Monday, May 7, 2012

stained~

My clothes are drenched in the blood of many; stained with the emotional aptitude of human/spiritual dichotomy of needs and wants. My mother cries for her son back, who is slowly drifting further and further away from the family and friends who built him on foundational love. What must one do to remove those stains? Throw away the clothes, wash it away or burn it. To throw away the clothes and become naked is to become vulnerable to the world. Vulnerable to rape, murder, mockery, slander and hate. To wash it away is to rectify what was wrong, to try to wash away the blood of your clothes. How does one remove the stain completely though? The stain will be there on your clothes forever, until the day you die and when God pulls out your files and reads to you what you've done... To burn your own clothes is to burn yourself along with it. To relinquish yourself of human needs,wants and the stains of today.
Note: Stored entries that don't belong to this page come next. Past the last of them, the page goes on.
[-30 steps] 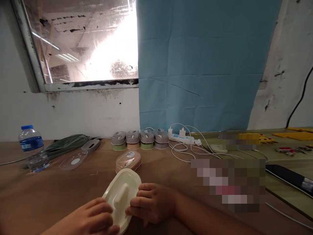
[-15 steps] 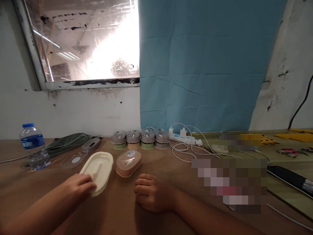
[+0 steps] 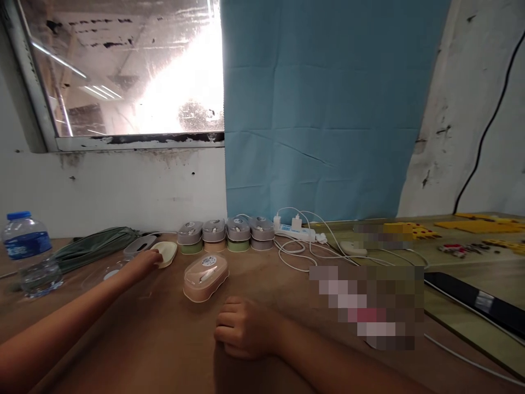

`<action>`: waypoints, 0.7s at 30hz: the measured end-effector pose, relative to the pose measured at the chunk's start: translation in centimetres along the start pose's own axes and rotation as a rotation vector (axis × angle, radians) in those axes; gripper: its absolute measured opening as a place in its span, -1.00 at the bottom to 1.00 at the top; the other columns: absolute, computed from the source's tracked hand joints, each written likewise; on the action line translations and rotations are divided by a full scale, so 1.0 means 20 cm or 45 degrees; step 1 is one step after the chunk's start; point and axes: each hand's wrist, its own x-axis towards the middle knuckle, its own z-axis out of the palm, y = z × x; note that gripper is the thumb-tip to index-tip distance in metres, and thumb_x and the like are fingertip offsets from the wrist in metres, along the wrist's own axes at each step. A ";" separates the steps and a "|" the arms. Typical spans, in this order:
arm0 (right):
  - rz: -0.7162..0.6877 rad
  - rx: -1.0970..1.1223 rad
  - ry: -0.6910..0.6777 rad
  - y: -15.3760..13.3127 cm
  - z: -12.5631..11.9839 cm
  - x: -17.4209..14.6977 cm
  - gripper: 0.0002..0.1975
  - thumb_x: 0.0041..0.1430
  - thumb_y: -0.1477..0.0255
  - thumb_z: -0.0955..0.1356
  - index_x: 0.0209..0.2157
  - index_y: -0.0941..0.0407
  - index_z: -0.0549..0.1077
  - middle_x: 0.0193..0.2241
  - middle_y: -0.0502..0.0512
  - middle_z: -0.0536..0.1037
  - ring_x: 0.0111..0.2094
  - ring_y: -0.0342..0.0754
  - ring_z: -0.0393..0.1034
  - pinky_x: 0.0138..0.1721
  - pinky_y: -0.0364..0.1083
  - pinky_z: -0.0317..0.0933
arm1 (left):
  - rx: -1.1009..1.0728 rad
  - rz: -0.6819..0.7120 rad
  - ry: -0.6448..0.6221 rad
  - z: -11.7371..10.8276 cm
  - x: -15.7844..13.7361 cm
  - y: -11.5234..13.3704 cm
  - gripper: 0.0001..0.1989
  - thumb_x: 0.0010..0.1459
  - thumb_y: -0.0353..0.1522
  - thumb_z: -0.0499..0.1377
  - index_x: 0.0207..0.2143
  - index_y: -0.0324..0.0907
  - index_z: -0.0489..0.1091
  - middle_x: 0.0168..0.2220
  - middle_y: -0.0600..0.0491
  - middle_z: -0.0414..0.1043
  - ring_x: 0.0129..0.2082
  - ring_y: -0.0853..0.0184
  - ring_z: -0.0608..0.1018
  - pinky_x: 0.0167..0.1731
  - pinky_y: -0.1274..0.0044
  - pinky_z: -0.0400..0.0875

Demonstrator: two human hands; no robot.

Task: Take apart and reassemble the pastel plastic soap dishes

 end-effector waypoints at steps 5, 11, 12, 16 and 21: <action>0.013 -0.007 -0.016 0.00 -0.01 0.01 -0.86 0.08 0.52 0.19 -0.43 0.15 0.36 -0.49 0.05 0.41 -0.48 -0.10 0.18 -0.39 -0.11 0.09 | 0.134 0.015 -0.025 0.04 0.15 -0.05 -0.73 -0.01 -0.52 0.02 -0.28 -0.27 0.45 -0.16 -0.14 0.43 -0.13 0.12 0.46 -0.20 0.48 0.24; 0.032 -0.010 -0.046 0.00 -0.02 0.01 -0.84 0.09 0.52 0.19 -0.42 0.16 0.38 -0.48 0.06 0.42 -0.47 -0.10 0.17 -0.28 -0.09 0.11 | 0.204 -0.080 -0.022 0.09 0.23 -0.10 -0.76 0.01 -0.52 0.03 -0.30 -0.26 0.44 -0.18 -0.15 0.45 -0.17 0.13 0.49 -0.25 0.49 0.28; 0.035 -0.007 -0.051 0.00 -0.02 0.01 -0.84 0.09 0.52 0.19 -0.41 0.16 0.38 -0.48 0.06 0.42 -0.46 -0.09 0.17 -0.28 -0.09 0.12 | 0.206 -0.087 -0.013 0.10 0.24 -0.11 -0.76 0.01 -0.52 0.03 -0.30 -0.25 0.44 -0.18 -0.14 0.45 -0.18 0.14 0.49 -0.26 0.49 0.28; 0.042 0.003 -0.057 0.00 -0.01 0.00 -0.85 0.10 0.51 0.19 -0.41 0.15 0.38 -0.47 0.07 0.42 -0.45 -0.09 0.19 -0.26 -0.08 0.12 | 0.200 -0.091 0.073 0.14 0.24 -0.13 -0.73 -0.02 -0.55 0.04 -0.26 -0.24 0.43 -0.19 -0.14 0.44 -0.23 0.17 0.51 -0.26 0.49 0.30; 0.127 0.026 -0.053 0.01 0.00 0.01 -0.87 0.06 0.52 0.20 -0.39 0.15 0.37 -0.46 0.07 0.43 -0.42 -0.09 0.22 -0.26 -0.09 0.11 | 0.190 -0.089 0.400 0.13 0.19 -0.05 -0.58 0.00 -0.56 -0.02 -0.03 -0.30 0.25 -0.07 -0.20 0.30 -0.10 0.14 0.42 -0.13 0.40 0.25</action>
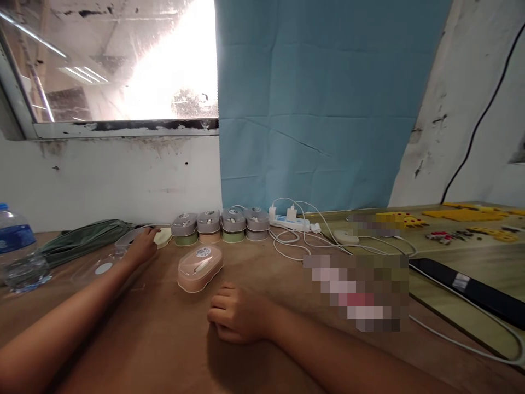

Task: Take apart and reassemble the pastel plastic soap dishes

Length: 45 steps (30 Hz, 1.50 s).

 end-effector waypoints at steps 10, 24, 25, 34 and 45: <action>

These stains, as much as I evaluate them, as much as I try to rectify them, as much as I try to burn them and as much as I try to throw it away, it stays with me for all eternity. I can't keep washing it with my towel, the material will become coarse and soon rub off my skin. So how? What's the use of all of this. To live with this stain, to live with pain, to live with sadness when it can't be washed away. What is it that makes me think this way, is because everything is hitting me and I can never escape these problems no matter how much I try to run away from them. To be stained, is to be a living as one with the devil inside of me.